PROBLEM REQUIREMENTS: Only the lines of the data below from the one with "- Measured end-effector" through the one with "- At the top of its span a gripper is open" are wanted. Repeat them exactly.
+ + + + + + +
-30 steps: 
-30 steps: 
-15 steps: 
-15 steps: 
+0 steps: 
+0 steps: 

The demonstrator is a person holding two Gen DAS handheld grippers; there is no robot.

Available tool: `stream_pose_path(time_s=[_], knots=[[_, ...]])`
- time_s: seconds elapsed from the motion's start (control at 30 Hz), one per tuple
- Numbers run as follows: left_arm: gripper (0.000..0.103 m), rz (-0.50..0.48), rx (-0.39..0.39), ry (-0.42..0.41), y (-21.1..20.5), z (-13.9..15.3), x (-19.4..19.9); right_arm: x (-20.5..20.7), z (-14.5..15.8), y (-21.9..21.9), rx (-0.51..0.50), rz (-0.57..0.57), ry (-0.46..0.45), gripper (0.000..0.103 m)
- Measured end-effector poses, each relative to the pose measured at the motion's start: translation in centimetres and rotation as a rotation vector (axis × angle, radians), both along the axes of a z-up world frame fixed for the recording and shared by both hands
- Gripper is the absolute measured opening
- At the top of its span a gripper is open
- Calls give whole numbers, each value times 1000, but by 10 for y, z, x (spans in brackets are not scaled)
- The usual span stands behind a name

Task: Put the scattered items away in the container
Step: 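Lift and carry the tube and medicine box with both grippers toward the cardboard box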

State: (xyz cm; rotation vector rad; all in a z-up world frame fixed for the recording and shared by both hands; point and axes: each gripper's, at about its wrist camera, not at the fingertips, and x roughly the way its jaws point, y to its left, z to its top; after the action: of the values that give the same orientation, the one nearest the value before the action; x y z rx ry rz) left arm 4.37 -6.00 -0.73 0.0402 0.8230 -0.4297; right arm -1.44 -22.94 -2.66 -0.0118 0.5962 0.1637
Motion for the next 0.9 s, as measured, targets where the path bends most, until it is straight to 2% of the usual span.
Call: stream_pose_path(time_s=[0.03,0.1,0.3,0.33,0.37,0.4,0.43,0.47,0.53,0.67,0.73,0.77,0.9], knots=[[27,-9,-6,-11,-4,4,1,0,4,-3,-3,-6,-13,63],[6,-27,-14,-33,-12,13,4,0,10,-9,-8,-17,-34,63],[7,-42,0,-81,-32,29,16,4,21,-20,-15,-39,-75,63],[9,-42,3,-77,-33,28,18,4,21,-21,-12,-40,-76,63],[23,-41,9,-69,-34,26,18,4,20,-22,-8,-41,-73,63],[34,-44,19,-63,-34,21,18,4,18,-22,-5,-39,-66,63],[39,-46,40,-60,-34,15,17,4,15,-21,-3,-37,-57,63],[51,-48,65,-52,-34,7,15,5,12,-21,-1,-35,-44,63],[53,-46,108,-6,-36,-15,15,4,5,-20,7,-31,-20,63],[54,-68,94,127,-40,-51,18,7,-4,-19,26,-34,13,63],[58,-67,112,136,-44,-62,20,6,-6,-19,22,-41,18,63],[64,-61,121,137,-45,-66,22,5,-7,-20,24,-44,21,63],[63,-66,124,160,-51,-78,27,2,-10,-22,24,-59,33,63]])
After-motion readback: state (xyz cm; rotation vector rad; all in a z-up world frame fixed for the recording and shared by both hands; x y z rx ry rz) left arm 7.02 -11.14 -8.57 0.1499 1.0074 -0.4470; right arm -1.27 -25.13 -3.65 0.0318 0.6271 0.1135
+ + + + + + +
EXERCISE OUTPUT:
- Measured end-effector poses, each relative to the pose measured at the motion's start: translation in centimetres and rotation as a rotation vector (axis × angle, radians), both along the axes of a z-up world frame fixed for the recording and shared by both hands
- Gripper is the absolute measured opening
- At the top of its span a gripper is open

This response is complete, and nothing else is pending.